Tim-3+Tregs通过调节巨噬细胞极化影响急性肺损伤修复的机制研究

T-regulatory cells(Tregs) are considered to play a key role in the resolution and anti-fibrotic stage of acute lung injury (ALI). A few of studies have documented a role of Tregs in the repression of fibrotic diseases by modulating macrophage polarizing into M2c via the anti-inflammatory cytokine IL-10. Whereas the sub-population of Tim3 + Tregs can secrete a large amount of IL-10, the underlying mechanism in the development of ALI remains to be elucidated. Using a clinically relevant two-hit indirect ALI model (first hemorrhage shock priming subsequent to cecal ligation and puncture challenged), we found that adoptive transfer (AT) of splenic wild type (WT)-Tregs induced a significant repression of the indices of lung injury via up -regulating IL-10；The percentage of Tim-3+Tregs was significantly increased in the survivors comparing with non-survivors of ALI patients. Based on those results, we hypothesize that Tim3+Tregs play a pivotal role in promoting the resolution of ALI by inducing M2c cell polarization via IL-10. Therefore, this project is designed to elucidate the molecular mechanism by which Tim3+Tregs regulate the IL-10 mediated macrophage polarization and the repression of inflammation and fibrosis in the late stage of ALI through multiple biological techniques such as ELISA, RT-PCR, flow cytometry and immunohistochemistry. This work would advance our understanding on how Tregs exert their inhibitory effects in life-threatening complications such as ALI and/or ARDS and promote the resolution of iALI in patients.

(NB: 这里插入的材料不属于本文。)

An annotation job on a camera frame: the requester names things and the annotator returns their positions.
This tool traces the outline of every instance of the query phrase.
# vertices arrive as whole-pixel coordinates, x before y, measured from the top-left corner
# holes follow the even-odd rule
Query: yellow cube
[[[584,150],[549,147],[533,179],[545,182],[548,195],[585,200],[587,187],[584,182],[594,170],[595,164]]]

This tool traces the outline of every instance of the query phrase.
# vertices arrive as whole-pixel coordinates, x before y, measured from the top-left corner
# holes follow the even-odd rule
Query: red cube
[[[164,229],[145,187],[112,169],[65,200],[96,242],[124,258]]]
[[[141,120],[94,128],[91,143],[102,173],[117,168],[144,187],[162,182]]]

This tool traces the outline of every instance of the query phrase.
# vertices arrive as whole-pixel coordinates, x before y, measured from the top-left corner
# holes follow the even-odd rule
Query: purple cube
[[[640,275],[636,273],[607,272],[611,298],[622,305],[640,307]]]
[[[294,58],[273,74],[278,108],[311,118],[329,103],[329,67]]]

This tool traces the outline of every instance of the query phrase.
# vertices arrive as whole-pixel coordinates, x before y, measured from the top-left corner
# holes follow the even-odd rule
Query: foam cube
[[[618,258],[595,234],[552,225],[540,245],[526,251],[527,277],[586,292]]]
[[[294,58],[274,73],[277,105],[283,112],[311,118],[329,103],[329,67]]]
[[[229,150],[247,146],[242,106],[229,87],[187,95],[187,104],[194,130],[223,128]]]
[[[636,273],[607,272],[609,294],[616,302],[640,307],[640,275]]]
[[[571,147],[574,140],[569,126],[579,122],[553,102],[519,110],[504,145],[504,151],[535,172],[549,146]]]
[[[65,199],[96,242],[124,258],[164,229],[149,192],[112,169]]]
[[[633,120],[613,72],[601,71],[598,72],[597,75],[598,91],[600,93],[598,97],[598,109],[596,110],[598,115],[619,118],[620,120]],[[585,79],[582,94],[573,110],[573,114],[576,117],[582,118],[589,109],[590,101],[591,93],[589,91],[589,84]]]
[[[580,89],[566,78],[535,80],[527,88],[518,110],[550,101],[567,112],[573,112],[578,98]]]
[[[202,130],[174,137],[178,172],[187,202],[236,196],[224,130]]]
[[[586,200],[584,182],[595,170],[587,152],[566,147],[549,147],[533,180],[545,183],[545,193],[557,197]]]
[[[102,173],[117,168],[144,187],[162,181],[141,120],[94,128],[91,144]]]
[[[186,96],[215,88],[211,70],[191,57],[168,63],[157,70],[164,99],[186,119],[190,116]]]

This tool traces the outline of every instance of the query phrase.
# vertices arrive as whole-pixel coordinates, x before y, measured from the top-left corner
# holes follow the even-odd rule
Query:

调节性T细胞（Tregs）在急性肺损伤（ALI）后炎症缓解和抗纤维化过程中起重要作用。Tregs通过分泌IL-10调控巨噬细胞（Mø）向M2c极化，减轻纤维化。共刺激信号分子Tim-3+的Tregs可产生大量IL-10，但该群细胞在ALI中的作用和机制不明。前期研究发现过继输入Tregs增加IL-10分泌，减轻ALI小鼠肺损伤；ALI存活与死亡患者相比，Tregs细胞表达更高的Tim-3。推测Tim-3+Tregs可能通过IL-10诱导M2c细胞产生，促进肺脏修复。本项目拟通过过继输入总Tregs、Tim-3-和Tim-3-Fc预处理Tregs及流式、免疫组化、RT-PCR、Western blotting等技术探讨Tim-3 在促进Tregs细胞免疫调控IL-10诱导M2c极化和促进ALI后炎症消退，减轻肺纤维化中的作用和机制。为促进ALI后肺组织修复，改善预后提供实验依据和治疗靶点。

急性肺损伤（acute lung injury, ALI）及其严重形式急性呼吸窘迫综合征（acute respiratory distress syndrome, ARDS）是导致ICU患者死亡的首要原因。ARDS早期的病理生理改变主要以炎性渗出为主，晚期则以进行性纤维化为特征。尽管近年来对ARDS的认识逐步深入，危重病救治手段也得到快速发展，肺损伤的修复不全和肺纤维化仍然是目前ALI/ARDS患者的主要死因。而导致修复障碍的主要原因是肺损伤后局部炎症的持续存在和继发肺纤维化，但其潜在病理生理分子机制未明。因此探索ALI/ARDS后损伤修复的机制，寻找其防治的新途径和新靶点，是ARDS防治的难点和热点问题。深入开展此领域内的研究工作具有重要的科学意义和临床实用价值。.调节性T细胞（Tregs）在急性肺损伤（ALI）后炎症缓解和抗纤维化过程中起重要作用。Tregs通过分泌IL-10调控巨噬细胞（Mø）向M2c极化，减轻纤维化。共刺激信号分子Tim-3+的Tregs可产生大量IL-10，但该群细胞在ALI中的作用和机制不明。前期研究发现过继输入Tregs增加IL-10分泌，减轻ALI小鼠肺损伤；回顾性分析显示与死亡组相比，ALI存活的病人Tregs表达更高的Tim-3。推测Tim-3+Tregs可能通过IL-10诱导M2c细胞产生，促进肺脏修复。我们首先通过诱导急性肺损伤小鼠模型，比较了两种体外诱导分化的巨噬细胞对急性肺损伤小鼠肺组织炎症消退和纤维化增生的作用。研究结果发现M2（M2a和M2c）细胞均明显减轻急性肺损伤后炎症和纤维增生变化，且M2c作用优于M2a，该作用可能是通过作用于IL-10信号通路实现的。我们进一步通过诱导急性肺损伤小鼠纤维化模型，比较了Tim-3+Tregs和Tim-3-Tregs对急性肺损伤小鼠肺组织炎症消退和纤维化增生的作用。研究结果发现Tim-3+Tregs过继输注明显减轻肺组织纤维化，而Tim-3-Tregs过继输注则无此作用。进一步机制研究发现，Tim-3+Tregs过继输注通过促进肺组织巨噬细胞M2样极化减轻肺损伤和纤维化。研究结果对急性肺损伤的修复、纤维化的防治提供了一个新的思路。